A recent study by Econsultancy and Google Analytics indicates that a majority of marketers are still using last-click attribution to measure performance-oriented campaigns. But at the same time, marketers are realizing that it is ineffective at gauging the true influence campaigns have on the consumer's path to conversion. For online video campaigns, be it advertising, email, or on-site, last-click attribution suffers from similar inaccuracies.
To quote Morpheus, it seems that many marketers are still on the blue pill.
Marketers know something is wrong with last-click attribution, but they still view the world through this lens. And while ignorance is bliss for many in "The Matrix," for marketers, it can be a bane to budgets and returns.

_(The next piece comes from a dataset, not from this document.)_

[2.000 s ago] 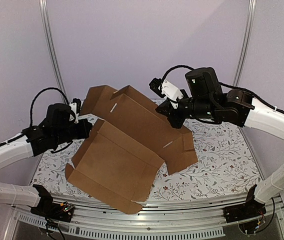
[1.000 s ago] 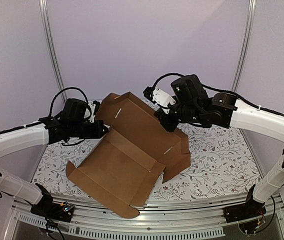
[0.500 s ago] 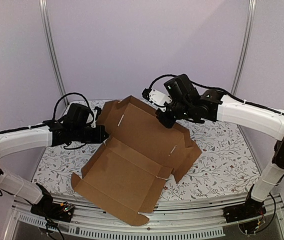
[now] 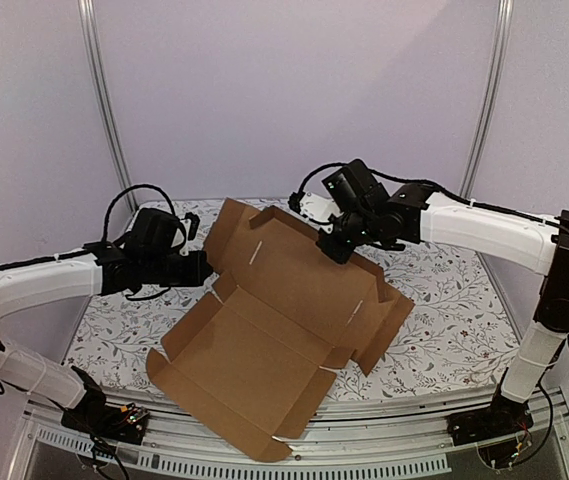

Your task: Fold the paper box

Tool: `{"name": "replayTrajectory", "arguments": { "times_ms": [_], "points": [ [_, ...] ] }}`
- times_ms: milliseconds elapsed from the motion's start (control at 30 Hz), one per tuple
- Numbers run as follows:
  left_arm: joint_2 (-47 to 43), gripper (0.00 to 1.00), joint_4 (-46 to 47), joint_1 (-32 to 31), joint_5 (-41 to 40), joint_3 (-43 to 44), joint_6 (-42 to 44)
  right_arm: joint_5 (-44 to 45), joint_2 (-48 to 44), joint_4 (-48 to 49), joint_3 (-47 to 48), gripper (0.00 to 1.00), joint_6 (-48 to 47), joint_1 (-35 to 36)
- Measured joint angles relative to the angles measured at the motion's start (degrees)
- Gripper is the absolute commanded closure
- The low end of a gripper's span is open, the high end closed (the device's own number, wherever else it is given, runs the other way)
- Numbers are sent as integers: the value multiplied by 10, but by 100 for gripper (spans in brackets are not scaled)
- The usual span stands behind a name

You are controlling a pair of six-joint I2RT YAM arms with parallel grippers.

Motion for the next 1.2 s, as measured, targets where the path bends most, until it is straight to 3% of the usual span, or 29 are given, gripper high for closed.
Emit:
{"name": "replayTrajectory", "arguments": {
  "times_ms": [433, 1200],
  "points": [
    [62, 100, 1, 0, -57, 24, -2, -14, 0, -2, 0, 100, 3, 0],
    [82, 100, 6, -34, -27, 22, -28, -16, 0, -2, 0, 100, 14, 0]
  ]
}}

Because evaluating campaigns and understanding cross-campaign interactions are critical in assigning budget and planning the marketing mix, companies embracing video strategies employ a different approach.

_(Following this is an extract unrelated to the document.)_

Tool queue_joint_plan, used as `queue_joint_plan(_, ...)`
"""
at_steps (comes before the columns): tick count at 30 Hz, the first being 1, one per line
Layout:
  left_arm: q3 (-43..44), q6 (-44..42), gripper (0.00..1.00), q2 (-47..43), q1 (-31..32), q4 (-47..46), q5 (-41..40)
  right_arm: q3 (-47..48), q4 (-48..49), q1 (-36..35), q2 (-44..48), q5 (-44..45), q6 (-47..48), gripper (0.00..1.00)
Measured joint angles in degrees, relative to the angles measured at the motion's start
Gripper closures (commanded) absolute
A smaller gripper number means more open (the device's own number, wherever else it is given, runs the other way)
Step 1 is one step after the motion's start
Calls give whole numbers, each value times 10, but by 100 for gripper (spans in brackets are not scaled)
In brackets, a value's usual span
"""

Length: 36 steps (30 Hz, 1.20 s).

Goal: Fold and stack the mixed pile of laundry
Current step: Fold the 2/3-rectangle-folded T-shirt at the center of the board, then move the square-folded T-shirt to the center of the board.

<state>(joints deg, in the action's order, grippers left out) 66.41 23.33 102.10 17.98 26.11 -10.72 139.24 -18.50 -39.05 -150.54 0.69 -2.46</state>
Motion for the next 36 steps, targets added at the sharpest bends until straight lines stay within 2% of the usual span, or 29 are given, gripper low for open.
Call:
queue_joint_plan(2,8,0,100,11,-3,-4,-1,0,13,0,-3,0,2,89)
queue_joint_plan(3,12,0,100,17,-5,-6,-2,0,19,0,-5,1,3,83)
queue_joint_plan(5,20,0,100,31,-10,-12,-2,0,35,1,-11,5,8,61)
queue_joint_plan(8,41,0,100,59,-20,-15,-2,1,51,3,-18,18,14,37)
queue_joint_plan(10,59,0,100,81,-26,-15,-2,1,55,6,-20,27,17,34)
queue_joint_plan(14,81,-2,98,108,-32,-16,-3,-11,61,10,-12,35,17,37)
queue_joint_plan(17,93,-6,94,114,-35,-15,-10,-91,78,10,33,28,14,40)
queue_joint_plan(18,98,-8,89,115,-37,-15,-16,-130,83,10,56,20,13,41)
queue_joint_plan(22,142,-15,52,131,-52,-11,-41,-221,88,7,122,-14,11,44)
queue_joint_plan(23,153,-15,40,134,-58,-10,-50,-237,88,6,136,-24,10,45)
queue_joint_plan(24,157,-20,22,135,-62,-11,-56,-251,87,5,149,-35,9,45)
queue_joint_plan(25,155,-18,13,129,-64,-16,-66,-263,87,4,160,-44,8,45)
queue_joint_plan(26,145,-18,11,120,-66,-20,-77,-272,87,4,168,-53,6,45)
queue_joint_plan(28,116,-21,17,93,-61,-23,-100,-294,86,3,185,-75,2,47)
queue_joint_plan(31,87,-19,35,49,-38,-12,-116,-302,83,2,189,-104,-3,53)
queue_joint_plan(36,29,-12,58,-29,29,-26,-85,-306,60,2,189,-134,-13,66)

Last-click attribution assigns the entire value of a conversion to the last campaign the consumer clicked prior to converting. Naturally, last-click attribution favors campaigns that influence the lower end of the funnel. In contrast, first-click attribution favors campaigns that influence earlier in the funnel. Both are simple to use, widely supported by analytics tools, and are still the most common attribution models used, as depicted in the below chart from the Econsultancy and Google Analytics study.
However, both models do not accurately capture the real influence a campaign has on a purchase. February 2012 data from Adobe shows that for search, there is a 38 percent increase in assigned revenue when moving from a last-click model to a first-click model. Similar results are shown for social, hinting that these channels are more influential in generating awareness than in triggering a buy decision. This example teaches us three important lessons:
The good news is that marketers today are more aware of the shortcomings of last-click and first-click attribution.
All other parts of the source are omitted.